The essential purpose of project investigative journalism is to engage readers with new information about a subject of relevance and importance. In doing so, journalists seek to prompt changes in policy and behavior that benefit the public interest. As Upton Sinclair once said of his dogged journalism about the filth and danger of Chicago slaughterhouses: “The source and fountain-head of genuine reform in this matter is an enlightened public opinion.”
Those who’ve followed my work over the last two years know that I’ve undertaken an investigative project to disclose the causes and consequences of farm nutrient contamination, which I’ve appropriately described as a national scandal. In 2022 I reported on discharges of phosphorus from crop and livestock operations that fouled surface and groundwater in the Great Lakes states, leading to toxic algae blooms.
In 2023 my reporting focused on nitrate contamination in the Corn Belt states. As a result of the field reporting in five states I completed 13 exclusive investigative articles that were illustrated with my photographs. The articles were edited by Carey Gillam of The New Lede. They described how federal and state lawmakers, heavily lobbied by powerful farm interests, essentially immunized agriculture from environmental and public health safeguards that apply to every other major industrial sector in the country.

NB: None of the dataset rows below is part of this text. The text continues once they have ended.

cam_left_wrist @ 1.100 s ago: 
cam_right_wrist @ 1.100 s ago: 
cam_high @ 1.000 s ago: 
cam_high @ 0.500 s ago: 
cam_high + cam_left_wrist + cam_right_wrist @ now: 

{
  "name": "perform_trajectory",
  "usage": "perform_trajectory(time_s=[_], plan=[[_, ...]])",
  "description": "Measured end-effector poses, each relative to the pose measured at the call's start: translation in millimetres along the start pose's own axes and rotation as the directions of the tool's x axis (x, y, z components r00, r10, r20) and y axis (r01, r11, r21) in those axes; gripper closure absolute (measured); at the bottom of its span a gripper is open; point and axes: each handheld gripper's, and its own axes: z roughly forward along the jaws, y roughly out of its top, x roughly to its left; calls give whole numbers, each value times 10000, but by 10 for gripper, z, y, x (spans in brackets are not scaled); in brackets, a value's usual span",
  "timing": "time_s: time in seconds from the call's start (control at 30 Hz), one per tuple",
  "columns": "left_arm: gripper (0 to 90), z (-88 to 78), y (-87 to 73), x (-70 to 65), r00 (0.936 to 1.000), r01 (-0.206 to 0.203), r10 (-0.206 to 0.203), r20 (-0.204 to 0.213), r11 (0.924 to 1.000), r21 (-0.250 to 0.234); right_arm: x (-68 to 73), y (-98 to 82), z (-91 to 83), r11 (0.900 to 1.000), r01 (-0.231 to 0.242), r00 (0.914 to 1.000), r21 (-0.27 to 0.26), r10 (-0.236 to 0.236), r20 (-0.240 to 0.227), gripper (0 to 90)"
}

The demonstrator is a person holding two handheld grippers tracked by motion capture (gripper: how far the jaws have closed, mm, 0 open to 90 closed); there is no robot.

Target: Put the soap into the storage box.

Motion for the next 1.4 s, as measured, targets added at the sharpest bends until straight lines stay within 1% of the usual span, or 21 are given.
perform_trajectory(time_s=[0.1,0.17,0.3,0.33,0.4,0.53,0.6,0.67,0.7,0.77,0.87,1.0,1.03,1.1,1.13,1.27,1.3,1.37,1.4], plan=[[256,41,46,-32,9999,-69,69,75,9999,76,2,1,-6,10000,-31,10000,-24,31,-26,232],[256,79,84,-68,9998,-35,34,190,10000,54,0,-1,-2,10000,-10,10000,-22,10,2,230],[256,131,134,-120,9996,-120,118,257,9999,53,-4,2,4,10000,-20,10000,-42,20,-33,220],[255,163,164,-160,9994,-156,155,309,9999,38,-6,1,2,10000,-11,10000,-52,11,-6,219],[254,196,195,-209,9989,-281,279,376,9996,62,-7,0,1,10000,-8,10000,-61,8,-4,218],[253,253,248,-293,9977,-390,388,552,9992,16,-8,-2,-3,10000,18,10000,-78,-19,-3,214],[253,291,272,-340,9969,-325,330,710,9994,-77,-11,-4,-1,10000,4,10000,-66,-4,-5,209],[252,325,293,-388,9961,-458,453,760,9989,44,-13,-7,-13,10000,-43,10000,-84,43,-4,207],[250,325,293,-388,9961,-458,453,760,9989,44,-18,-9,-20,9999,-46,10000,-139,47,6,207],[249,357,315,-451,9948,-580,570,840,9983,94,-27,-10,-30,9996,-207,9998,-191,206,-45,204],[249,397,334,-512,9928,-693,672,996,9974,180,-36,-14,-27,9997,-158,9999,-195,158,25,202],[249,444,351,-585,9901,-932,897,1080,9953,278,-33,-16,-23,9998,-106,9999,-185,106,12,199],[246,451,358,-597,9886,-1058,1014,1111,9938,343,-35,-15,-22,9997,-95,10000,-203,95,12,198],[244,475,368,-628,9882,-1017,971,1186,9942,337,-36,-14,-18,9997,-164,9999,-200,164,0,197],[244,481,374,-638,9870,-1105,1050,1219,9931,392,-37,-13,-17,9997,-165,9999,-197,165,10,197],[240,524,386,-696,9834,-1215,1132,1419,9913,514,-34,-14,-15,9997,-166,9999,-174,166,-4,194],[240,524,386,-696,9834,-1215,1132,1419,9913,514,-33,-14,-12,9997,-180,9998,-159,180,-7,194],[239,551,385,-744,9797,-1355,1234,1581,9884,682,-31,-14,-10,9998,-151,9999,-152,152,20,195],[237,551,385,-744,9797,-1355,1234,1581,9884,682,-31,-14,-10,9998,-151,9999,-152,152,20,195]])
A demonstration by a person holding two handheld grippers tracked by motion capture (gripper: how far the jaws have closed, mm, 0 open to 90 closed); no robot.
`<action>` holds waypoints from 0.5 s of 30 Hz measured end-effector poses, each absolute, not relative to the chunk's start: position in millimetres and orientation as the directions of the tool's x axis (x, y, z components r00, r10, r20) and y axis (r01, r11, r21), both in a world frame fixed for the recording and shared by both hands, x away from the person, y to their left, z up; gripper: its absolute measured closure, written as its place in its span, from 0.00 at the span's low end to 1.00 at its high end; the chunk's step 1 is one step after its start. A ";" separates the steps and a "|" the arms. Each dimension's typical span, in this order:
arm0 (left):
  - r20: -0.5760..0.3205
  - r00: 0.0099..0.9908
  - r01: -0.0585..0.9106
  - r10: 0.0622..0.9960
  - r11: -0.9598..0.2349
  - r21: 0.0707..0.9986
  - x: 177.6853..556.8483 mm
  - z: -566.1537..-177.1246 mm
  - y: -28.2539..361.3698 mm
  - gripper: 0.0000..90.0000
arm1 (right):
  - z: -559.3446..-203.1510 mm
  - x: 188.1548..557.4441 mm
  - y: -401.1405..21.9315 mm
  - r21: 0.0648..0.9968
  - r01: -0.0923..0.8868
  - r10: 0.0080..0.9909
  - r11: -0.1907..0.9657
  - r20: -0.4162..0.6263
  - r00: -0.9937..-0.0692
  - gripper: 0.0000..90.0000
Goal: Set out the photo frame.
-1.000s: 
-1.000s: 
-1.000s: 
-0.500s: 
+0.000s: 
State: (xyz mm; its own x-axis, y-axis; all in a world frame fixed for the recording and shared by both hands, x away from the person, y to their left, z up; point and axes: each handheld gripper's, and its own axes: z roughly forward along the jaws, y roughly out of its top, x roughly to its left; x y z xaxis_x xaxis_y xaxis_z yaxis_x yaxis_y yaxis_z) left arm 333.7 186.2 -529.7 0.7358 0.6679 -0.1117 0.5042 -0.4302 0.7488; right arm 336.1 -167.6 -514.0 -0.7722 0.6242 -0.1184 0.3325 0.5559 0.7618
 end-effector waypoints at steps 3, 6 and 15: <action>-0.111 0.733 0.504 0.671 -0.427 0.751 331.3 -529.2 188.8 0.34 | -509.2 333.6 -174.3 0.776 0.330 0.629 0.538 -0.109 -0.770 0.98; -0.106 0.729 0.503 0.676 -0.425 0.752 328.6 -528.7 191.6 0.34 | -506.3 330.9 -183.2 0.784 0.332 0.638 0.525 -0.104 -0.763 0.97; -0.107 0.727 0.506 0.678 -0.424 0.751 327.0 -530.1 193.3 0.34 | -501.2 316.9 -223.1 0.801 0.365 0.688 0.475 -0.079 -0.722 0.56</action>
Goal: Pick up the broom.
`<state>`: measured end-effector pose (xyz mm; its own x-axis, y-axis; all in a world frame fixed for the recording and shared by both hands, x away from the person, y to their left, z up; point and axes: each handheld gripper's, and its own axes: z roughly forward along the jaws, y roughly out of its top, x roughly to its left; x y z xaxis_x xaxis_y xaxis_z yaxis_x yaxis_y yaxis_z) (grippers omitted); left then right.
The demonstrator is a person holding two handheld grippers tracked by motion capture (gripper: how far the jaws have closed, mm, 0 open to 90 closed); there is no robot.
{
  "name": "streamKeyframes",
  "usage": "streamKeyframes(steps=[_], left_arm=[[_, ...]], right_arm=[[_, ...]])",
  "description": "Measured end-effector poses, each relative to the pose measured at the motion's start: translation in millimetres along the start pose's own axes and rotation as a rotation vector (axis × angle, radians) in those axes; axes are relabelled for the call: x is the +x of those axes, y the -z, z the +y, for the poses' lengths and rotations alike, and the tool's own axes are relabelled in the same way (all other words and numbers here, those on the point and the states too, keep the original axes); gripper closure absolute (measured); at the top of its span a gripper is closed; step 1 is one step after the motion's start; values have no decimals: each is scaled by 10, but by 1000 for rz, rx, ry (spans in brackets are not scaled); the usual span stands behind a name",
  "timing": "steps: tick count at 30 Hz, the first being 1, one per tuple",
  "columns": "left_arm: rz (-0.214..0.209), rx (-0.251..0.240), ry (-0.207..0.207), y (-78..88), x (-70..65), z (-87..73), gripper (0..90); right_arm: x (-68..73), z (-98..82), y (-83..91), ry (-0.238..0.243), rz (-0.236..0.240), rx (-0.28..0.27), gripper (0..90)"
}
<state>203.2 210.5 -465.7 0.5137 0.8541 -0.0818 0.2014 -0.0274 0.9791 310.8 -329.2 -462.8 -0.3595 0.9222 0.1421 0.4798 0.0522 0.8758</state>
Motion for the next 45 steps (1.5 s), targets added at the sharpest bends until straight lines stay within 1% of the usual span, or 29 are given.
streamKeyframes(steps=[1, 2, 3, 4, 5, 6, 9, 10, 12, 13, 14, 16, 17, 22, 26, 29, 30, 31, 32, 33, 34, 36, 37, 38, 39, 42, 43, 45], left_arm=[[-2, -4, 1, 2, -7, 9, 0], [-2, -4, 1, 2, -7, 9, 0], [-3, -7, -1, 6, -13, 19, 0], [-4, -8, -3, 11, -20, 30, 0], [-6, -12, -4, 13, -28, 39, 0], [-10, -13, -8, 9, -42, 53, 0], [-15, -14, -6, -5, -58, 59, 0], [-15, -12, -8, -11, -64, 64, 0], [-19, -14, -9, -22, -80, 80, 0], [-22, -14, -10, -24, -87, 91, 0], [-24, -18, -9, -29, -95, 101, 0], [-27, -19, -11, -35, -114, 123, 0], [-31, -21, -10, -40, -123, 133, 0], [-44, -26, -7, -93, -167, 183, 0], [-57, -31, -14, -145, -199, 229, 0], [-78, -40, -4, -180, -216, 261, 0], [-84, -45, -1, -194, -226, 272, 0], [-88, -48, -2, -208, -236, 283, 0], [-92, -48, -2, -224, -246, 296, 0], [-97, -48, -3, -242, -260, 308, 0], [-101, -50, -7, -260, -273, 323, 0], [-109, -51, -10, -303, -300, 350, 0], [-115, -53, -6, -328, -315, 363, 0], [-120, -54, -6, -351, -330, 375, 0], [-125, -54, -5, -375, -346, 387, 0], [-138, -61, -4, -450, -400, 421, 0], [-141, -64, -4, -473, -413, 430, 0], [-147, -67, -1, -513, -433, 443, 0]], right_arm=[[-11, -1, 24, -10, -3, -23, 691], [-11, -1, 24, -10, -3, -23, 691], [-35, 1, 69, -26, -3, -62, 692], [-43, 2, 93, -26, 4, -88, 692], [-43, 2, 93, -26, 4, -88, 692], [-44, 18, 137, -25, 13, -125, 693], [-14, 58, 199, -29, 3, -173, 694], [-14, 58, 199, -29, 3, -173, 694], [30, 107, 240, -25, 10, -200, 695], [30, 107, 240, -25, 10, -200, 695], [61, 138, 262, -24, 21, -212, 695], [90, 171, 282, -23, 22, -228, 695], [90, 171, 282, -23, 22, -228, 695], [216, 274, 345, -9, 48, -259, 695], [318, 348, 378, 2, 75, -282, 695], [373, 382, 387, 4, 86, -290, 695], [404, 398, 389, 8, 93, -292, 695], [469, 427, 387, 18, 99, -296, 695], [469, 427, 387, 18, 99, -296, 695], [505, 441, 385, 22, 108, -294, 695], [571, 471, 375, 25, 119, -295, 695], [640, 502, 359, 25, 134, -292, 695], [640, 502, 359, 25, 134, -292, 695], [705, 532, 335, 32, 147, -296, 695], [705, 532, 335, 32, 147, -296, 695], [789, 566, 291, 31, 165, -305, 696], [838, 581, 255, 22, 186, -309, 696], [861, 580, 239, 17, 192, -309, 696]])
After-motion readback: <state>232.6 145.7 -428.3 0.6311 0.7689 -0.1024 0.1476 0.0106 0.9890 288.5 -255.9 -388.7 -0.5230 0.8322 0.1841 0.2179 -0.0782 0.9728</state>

That regulatory waiver helped American agriculture evade accountability and avoid the cost of responsible waste management. Allowing agriculture to bypass environmental oversight is one of the primary reasons crop farms and livestock operations are much larger than they were a generation ago, and much more polluting. The result, according to Toxic Terrain articles, is a water quality and public health emergency across Corn Belt states. Surface and groundwater from Minnesota to Missouri, and from Nebraska to Illinois, is heavily contaminated with nitrates. Of the 15 states with the highest cancer incidence five are in the Corn Belt. Iowa now has the second highest cancer incidence in the U.S. behind Kentucky, and from 2015 to 2019 was the only state where cancer incidence increased.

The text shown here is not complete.